This Tanzanian island known for its prominent place in the ancient spice trade, is a dream destination for travelers who want to bear witness to the melding of cultures and the influence of history—all while taking in some serious tropical sun. While far-flung beaches may be worth a longer stay, three days in Zanzibar allows visitors just enough time to sample what makes this island one of East Africa’s most popular destinations.

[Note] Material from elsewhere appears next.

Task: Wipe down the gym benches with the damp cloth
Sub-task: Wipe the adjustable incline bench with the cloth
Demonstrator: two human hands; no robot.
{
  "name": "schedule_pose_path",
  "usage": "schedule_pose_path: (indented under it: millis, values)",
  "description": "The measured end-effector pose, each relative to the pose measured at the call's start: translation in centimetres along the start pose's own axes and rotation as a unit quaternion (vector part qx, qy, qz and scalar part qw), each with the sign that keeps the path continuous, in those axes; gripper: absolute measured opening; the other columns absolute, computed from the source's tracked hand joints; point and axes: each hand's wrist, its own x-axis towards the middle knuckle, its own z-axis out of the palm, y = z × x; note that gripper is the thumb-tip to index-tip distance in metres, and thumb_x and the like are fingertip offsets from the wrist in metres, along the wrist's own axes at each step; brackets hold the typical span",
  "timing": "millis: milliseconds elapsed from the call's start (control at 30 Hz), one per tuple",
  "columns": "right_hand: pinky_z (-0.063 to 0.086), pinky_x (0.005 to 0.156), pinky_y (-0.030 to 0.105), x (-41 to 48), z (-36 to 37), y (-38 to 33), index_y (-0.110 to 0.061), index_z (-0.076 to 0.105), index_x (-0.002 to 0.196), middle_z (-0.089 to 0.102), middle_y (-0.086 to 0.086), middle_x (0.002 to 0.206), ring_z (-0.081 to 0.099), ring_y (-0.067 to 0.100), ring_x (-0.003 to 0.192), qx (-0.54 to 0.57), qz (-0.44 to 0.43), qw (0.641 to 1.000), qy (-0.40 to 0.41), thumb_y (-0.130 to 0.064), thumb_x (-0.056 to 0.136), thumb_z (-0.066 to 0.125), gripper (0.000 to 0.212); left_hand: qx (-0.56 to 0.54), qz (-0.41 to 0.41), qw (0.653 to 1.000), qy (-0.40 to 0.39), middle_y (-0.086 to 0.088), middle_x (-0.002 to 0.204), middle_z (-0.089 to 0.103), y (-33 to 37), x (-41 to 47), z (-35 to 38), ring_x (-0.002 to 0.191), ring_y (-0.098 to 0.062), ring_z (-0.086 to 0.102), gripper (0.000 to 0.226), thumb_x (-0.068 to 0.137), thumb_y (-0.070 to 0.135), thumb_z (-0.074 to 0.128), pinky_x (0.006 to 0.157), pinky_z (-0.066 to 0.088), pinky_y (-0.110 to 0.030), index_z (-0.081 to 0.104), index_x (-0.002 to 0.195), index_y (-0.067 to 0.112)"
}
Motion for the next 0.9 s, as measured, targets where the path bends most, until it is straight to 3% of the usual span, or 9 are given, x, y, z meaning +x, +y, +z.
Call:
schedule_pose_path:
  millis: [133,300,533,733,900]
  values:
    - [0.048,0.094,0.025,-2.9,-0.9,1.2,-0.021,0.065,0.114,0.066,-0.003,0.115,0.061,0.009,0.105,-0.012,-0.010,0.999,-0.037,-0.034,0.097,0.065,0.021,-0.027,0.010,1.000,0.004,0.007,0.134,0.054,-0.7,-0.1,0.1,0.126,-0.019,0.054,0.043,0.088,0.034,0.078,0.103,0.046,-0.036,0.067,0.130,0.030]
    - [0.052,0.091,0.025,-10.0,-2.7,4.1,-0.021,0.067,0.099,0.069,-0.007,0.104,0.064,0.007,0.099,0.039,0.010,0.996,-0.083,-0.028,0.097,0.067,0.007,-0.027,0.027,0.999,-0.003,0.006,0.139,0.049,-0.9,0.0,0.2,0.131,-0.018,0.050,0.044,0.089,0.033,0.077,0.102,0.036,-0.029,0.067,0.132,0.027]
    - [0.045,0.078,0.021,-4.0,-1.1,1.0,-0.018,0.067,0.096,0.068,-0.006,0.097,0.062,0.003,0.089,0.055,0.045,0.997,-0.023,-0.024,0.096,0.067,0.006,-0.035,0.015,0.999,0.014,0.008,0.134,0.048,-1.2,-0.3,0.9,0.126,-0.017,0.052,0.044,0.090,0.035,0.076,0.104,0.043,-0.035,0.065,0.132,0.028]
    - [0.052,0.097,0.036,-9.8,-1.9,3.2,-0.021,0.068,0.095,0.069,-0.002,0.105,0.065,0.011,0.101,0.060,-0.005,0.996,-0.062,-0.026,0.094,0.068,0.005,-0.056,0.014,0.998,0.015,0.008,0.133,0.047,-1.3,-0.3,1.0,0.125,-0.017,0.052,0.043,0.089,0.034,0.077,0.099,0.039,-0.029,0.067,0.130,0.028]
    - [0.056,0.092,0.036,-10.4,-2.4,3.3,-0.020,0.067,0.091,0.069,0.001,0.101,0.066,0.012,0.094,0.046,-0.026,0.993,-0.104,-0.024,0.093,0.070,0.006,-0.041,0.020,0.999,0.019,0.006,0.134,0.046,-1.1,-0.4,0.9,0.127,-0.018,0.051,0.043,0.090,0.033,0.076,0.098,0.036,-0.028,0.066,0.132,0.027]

Day 1: Explore Stone Town on Foot
Often referred to as Mji Mkongwe—the Swahili word for old tone—Stone Town is the oldest part of Zanzibar and home to some of the island’s most historic sites. Wander the narrow streets lined with pastel-colored mosques and old-school structures that showcase Persian, Indian and European influences. Sample tangy tamarind juice from one of the local vendors serving cold glasses from street carts before getting lost in the maze of cobble streets too tiny for cars to pass through.
Day 2: Delve Into History
After wandering Stone Town, spend a day exploring some of Zanzibar’s most historic sites. Hire a guide and venture into the birthplace of princess Salme. Follow in the footsteps of her royal Arabian family while visiting what remains of the Persian baths, courtyard and botanical gardens in this ruined wonder. Afterwards, head to House of Wonders, where artifacts from the island’s long and colorful history are on display. Get a better sense of how the long ago past, as well as the present culture, have shaped Zanzibar as a unique destination. Then head to the Old Fort for a live performance of traditional dance and music.
Day 3: Tour the Spice Island
Zanzibar is known for its spices, so no trip to this East African island is complete without embarking on one of the famous spice tours. Take a guided journey to some of the famous plantations that produce cloves, henna, rose apples, guava, cinnamon and vanilla. Learn about the medicinal purposes of potent herbs and how the history of the spice trade influenced the development of modern Zanzibar. Take in rural scenery while talking to local farmers and sample a traditional home-cooked meal as part what will likely be a memorable part of any visit to Zanzibar.